• What you are asked to do: Give the number of lines in this listing that contain "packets", with no other words.

- - - - -

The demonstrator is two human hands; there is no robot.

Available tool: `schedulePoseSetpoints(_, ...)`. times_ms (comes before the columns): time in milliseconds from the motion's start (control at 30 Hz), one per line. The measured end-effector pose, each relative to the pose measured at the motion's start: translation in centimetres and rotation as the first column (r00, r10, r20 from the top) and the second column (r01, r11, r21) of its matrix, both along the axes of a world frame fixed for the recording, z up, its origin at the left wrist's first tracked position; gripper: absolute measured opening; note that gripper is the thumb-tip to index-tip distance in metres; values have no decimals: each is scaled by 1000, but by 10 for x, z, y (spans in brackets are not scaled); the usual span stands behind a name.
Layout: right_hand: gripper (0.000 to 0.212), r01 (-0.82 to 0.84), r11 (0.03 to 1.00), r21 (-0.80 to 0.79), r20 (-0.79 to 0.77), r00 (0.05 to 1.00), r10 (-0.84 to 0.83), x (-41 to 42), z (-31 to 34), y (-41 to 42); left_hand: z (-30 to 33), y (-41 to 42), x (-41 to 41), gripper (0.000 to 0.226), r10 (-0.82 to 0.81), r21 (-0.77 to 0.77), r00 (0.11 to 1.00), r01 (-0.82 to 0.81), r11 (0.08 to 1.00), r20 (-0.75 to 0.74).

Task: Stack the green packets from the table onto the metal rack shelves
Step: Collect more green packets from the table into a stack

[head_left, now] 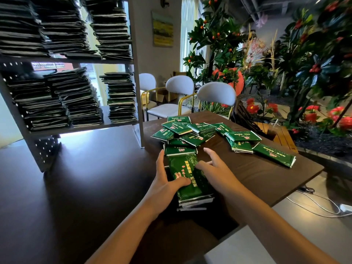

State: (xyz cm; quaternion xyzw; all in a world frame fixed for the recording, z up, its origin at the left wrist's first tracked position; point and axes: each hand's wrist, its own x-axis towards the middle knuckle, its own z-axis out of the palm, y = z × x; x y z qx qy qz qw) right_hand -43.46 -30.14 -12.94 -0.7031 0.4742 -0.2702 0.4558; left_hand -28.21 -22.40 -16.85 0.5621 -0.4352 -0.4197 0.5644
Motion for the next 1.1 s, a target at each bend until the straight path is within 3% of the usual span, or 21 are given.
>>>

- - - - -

• Answer below: 2